Nothing but the lines from the first line of the entries through the line with "A gripper is" should appear in the answer, transcribed exactly and free of pictures.

........

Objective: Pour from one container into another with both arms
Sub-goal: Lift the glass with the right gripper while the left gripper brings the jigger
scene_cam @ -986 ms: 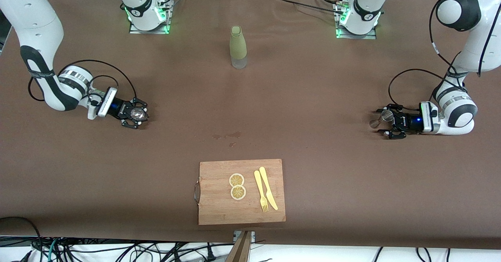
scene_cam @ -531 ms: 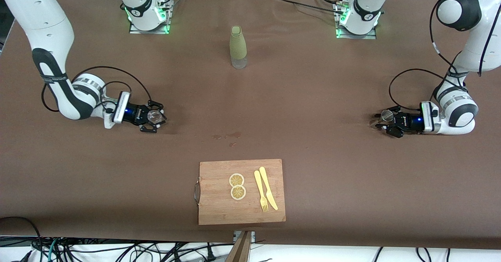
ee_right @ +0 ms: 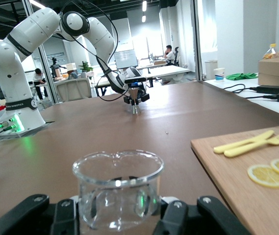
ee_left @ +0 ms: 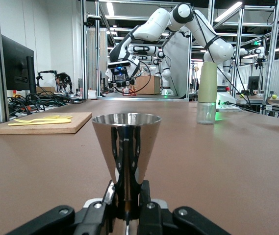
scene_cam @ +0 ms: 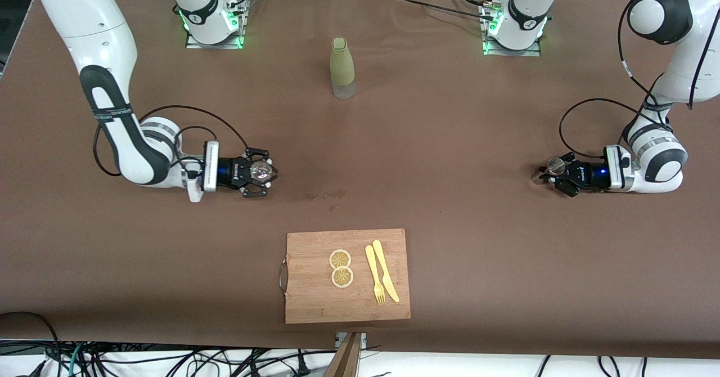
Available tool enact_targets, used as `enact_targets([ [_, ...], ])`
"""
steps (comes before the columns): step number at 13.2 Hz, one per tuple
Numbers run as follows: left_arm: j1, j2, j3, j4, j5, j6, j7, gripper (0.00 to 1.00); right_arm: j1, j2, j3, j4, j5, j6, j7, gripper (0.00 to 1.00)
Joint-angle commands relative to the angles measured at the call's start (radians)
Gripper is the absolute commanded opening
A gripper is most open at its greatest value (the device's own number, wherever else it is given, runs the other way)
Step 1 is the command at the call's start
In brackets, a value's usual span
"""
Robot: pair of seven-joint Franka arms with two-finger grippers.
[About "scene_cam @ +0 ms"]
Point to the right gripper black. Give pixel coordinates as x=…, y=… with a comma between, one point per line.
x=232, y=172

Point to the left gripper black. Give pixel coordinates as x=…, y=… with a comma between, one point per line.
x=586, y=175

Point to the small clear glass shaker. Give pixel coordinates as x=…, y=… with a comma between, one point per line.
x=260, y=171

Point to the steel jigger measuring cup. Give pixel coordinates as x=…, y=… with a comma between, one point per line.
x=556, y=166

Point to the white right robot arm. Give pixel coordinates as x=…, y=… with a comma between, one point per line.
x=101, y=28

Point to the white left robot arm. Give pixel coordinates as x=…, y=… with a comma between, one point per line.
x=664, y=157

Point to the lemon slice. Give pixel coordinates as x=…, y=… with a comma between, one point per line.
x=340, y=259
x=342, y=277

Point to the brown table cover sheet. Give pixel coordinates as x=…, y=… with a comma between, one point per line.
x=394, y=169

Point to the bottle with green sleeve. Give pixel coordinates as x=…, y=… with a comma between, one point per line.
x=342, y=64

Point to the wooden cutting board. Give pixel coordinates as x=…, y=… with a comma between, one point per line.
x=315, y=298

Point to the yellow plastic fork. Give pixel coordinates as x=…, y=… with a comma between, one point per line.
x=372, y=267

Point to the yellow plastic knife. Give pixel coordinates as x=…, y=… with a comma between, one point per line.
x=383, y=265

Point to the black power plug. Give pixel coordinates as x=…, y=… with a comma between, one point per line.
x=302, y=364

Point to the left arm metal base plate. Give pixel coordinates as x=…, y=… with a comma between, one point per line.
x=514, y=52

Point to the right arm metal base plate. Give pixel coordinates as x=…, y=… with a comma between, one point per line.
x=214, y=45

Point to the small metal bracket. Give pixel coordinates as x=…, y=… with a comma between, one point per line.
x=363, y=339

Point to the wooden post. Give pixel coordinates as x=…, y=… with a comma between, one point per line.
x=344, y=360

........

Exercise output:
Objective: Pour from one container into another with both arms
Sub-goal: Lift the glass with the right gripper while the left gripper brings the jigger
scene_cam @ -986 ms: 
scene_cam @ -531 ms: 
ee_right @ +0 ms: 
ee_left @ +0 ms: 
scene_cam @ +0 ms: 
Available tool enact_targets, used as `enact_targets([ [_, ...], ])`
"""
steps (comes before the columns): step number at 13.2 Hz, one per tuple
Numbers run as follows: left_arm: j1, j2, j3, j4, j5, j6, j7, gripper (0.00 to 1.00); right_arm: j1, j2, j3, j4, j5, j6, j7, gripper (0.00 to 1.00)
Joint-angle commands relative to the angles measured at the call's start (radians)
Gripper is the absolute commanded opening
A gripper is most open at its greatest value (the device's own number, wherever else it is given, runs the other way)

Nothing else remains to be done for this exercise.